The answer must be an exact reproduction of the lines from the start of the records below through the line containing "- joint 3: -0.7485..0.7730", and nothing more.

> _Records supplied_
☆ ☆ ☆ ☆ ☆

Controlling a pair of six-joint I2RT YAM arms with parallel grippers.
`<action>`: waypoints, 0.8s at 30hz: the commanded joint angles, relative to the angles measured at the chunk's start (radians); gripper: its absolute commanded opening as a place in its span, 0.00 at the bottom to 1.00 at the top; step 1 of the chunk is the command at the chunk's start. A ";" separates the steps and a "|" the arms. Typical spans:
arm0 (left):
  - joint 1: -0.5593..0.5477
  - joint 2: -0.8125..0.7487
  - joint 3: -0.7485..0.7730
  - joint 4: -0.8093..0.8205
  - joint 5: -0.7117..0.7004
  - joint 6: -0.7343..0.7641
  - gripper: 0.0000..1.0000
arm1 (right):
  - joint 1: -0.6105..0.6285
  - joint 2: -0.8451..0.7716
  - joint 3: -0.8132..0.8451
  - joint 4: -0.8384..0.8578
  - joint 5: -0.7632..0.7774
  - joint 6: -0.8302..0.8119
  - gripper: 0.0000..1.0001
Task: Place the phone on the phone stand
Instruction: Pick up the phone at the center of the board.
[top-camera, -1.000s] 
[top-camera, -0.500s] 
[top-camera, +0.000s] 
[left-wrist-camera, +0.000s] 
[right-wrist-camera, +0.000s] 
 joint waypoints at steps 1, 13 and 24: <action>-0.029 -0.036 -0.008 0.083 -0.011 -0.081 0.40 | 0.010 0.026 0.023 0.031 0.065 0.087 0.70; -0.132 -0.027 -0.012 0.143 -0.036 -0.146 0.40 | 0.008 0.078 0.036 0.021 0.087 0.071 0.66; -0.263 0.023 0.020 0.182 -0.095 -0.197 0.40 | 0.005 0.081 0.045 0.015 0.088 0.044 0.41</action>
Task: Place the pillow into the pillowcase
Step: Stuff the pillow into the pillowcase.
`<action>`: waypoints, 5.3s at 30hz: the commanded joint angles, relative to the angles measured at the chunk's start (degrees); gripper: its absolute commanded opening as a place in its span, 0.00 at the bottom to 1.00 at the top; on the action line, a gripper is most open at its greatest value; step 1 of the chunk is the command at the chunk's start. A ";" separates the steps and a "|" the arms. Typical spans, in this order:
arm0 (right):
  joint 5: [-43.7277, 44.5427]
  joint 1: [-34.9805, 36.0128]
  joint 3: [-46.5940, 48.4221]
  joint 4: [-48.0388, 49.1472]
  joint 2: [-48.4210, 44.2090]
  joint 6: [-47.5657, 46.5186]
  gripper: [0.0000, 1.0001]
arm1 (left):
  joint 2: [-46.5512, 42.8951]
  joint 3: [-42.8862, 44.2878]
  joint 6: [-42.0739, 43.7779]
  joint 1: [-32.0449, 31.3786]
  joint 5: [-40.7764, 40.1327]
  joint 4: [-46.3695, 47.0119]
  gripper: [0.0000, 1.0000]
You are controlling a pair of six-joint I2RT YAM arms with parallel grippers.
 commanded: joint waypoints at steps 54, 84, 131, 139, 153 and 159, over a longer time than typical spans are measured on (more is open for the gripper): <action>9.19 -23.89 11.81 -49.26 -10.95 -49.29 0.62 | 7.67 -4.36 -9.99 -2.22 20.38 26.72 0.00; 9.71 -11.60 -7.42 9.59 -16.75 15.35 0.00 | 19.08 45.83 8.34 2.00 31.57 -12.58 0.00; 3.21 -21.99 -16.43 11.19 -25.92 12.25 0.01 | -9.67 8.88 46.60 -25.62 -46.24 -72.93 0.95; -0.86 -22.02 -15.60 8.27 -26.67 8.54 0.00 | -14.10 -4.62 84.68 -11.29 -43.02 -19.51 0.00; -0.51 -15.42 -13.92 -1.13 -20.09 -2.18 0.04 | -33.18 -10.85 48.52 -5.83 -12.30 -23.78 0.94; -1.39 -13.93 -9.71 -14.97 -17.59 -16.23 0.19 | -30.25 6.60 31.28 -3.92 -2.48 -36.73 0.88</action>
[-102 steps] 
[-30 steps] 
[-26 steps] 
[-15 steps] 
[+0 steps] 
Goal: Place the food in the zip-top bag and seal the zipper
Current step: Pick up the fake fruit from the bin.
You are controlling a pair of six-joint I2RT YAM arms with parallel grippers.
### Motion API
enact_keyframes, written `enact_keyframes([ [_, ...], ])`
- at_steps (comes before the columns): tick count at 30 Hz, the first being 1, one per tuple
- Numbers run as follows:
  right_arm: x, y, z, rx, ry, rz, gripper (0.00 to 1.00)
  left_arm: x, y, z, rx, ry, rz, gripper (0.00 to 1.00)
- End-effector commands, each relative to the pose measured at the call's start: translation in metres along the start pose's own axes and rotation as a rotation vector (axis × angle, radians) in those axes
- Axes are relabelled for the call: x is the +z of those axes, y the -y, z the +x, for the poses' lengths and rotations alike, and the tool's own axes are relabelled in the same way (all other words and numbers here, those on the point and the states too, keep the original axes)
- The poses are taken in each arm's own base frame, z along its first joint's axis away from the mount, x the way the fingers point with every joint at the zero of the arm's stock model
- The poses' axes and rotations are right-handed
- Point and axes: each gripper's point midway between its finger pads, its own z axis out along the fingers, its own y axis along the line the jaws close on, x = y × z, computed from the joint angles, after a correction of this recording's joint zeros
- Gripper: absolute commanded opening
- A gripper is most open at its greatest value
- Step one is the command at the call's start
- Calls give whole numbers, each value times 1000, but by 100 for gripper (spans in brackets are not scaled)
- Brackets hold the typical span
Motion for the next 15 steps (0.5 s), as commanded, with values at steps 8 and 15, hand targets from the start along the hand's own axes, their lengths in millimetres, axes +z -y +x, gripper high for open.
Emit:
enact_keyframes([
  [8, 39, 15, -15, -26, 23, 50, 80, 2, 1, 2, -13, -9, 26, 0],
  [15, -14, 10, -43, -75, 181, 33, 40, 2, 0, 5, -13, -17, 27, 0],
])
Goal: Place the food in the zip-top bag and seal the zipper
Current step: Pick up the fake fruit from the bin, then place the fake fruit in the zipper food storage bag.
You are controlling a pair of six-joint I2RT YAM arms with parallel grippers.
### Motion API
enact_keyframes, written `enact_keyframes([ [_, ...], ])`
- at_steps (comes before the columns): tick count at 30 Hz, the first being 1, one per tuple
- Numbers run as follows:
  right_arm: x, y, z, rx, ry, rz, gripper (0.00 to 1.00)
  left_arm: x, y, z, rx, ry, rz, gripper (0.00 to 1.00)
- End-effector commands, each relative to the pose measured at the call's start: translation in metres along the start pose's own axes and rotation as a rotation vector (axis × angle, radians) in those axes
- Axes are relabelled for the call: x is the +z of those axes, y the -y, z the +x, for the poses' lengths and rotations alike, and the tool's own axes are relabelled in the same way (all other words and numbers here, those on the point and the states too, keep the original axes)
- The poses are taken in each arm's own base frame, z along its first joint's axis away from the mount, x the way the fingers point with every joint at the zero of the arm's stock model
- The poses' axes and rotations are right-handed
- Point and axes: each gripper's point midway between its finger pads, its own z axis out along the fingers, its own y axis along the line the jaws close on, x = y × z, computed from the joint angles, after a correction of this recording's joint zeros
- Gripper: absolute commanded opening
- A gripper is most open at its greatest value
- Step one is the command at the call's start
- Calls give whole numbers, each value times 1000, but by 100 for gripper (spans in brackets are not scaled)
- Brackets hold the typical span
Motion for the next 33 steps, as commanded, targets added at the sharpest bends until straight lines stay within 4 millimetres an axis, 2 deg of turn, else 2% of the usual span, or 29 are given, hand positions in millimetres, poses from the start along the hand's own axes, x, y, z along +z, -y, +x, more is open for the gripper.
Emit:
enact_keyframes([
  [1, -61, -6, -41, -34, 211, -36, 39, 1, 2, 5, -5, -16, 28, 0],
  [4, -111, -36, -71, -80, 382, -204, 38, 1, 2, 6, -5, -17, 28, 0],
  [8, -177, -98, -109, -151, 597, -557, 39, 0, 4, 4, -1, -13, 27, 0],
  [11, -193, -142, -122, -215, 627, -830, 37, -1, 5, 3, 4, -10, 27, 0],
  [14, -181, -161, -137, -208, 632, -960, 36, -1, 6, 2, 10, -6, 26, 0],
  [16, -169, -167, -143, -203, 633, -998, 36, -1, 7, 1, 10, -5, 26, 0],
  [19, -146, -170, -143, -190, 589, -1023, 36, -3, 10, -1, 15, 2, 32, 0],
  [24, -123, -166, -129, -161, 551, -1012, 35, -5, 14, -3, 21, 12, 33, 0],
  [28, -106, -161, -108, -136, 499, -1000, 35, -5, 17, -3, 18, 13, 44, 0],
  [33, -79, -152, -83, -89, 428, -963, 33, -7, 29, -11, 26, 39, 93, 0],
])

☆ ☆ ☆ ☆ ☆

> _Response box_
Controlling a pair of six-joint I2RT YAM arms with parallel grippers.
`<action>`: waypoints, 0.8s at 30hz: the commanded joint angles, relative to the angles measured at the chunk's start (radians); gripper: its absolute commanded opening as a place in its span, 0.00 at the bottom to 1.00 at the top; step 1 of the chunk is the command at the chunk's start. A ";" separates the steps and a "|" the arms. Typical spans:
arm0 (left):
  - joint 1: -0.5593..0.5477
  - joint 2: -0.8125..0.7487
  - joint 3: -0.7485..0.7730

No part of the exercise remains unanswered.